Amendment No. 1 to Stock Purchase Agreement by and among Life Clips, Inc., Batterfly Energy Ltd., and Shareholders
Life Clips, Inc., Batterfly Energy Ltd., and the shareholders of Batterfly Energy Ltd. have agreed to amend their original Stock Purchase Agreement dated June 10, 2016. This amendment, effective June 30, 2016, extends the deadline for any party to terminate the agreement from June 30, 2016, to July 14, 2016. All other terms of the original agreement remain unchanged. The amendment is governed by North Carolina law.
AMENDMENT NO. 1 TO
STOCK PURCHASE AGREEMENT
This AMENDMENT NO. 1 (this “Amendment”) is effective as of June 30, 2016 (the “Amendment Effective Date”), by and among LIFE CLIPS, INC., a Wyoming corporation (“Buyer”), BATTERFLY ENERGY LTD., a company limited by shares incorporated under the laws of the State of Israel (the “Company”), and the undersigned shareholders of the Company (the “Sellers”). Buyer, the Company and the Sellers are each, individually, a “Party” and, collectively, the “Parties.” Capitalized terms used in this Amendment but not defined herein shall have the same meanings as set forth in the Purchase Agreement, as hereinafter defined.
RECITALS
WHEREAS, the Parties entered into that certain Stock Purchase Agreement dated as of June 10, 2016 (the “Purchase Agreement”); and
WHEREAS, the Parties desire to amend the Purchase Agreement to extend to a later date the date on which a Party may terminate the Purchase Agreement under Article 8 thereof;
NOW, THEREFORE, in consideration of the covenants and obligations contained herein, the Parties to this Amendment hereby agree as follows:
1. AMENDMENT OF PURCHASE AGREEMENT
The Purchase Agreement is hereby amended as follows as of the Amendment Effective Date:
Section 8.1(f) is amended by removing the date “June 30, 2016” and replacing it with “July 14, 2016.”
2. MISCELLANEOUS
(a) Legal Effect.
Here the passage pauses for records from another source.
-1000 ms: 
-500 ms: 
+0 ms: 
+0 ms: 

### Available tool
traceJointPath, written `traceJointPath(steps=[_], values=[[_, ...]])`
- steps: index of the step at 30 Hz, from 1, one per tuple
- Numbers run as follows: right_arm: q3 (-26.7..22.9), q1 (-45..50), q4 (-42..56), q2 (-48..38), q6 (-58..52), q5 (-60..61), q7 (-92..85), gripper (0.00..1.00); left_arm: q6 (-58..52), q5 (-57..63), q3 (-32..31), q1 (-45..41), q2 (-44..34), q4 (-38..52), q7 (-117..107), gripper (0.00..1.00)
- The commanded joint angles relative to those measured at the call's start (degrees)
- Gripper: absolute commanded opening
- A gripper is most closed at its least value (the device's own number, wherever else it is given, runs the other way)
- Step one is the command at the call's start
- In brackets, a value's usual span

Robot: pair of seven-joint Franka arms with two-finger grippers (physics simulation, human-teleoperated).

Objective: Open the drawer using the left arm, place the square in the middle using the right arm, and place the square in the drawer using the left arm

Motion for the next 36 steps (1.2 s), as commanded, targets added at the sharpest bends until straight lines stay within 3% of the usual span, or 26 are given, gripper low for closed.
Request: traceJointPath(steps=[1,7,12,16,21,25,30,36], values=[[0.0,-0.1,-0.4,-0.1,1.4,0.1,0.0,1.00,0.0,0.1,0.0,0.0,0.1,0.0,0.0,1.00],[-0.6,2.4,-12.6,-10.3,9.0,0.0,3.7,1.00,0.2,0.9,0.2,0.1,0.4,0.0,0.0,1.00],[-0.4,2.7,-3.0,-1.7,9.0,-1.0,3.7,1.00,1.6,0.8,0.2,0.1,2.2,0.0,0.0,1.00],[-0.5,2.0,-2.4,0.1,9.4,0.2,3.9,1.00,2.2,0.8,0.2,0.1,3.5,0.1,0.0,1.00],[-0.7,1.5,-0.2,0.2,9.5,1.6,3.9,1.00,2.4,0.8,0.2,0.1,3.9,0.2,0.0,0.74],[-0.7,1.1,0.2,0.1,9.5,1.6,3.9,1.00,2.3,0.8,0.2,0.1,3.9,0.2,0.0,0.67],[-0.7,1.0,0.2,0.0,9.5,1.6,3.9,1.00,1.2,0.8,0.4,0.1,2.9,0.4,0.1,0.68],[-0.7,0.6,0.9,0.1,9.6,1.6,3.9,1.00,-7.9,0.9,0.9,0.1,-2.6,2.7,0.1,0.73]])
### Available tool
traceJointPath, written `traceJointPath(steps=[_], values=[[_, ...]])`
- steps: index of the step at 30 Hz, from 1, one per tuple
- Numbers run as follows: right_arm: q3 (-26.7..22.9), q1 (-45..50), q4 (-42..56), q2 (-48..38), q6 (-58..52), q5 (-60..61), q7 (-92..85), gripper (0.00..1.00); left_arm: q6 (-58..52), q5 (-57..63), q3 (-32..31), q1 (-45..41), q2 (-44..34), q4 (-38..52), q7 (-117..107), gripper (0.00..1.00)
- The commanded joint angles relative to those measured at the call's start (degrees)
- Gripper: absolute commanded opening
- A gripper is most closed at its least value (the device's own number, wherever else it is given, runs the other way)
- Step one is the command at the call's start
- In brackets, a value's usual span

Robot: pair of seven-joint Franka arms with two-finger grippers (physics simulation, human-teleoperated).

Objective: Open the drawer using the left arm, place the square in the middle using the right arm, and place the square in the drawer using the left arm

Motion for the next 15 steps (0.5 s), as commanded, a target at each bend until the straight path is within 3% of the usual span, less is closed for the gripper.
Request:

Other than as amended hereby, the Purchase Agreement remains in full force and effect and unmodified.
(b) Counterparts. This Amendment may be executed in one or more counterparts (including by facsimile or portable document format (pdf)) for the convenience of the Parties hereto, each of which counterparts will be deemed an original, but all of which counterparts together will constitute one and the same agreement.
(c) Governing Law. This Amendment shall be governed by North Carolina law without regard to any jurisdiction’s conflict-of-laws principles.
[Signature page follows.]
IN WITNESS WHEREOF, the Parties hereto have duly executed this Amendment as of the Amendment Effective Date.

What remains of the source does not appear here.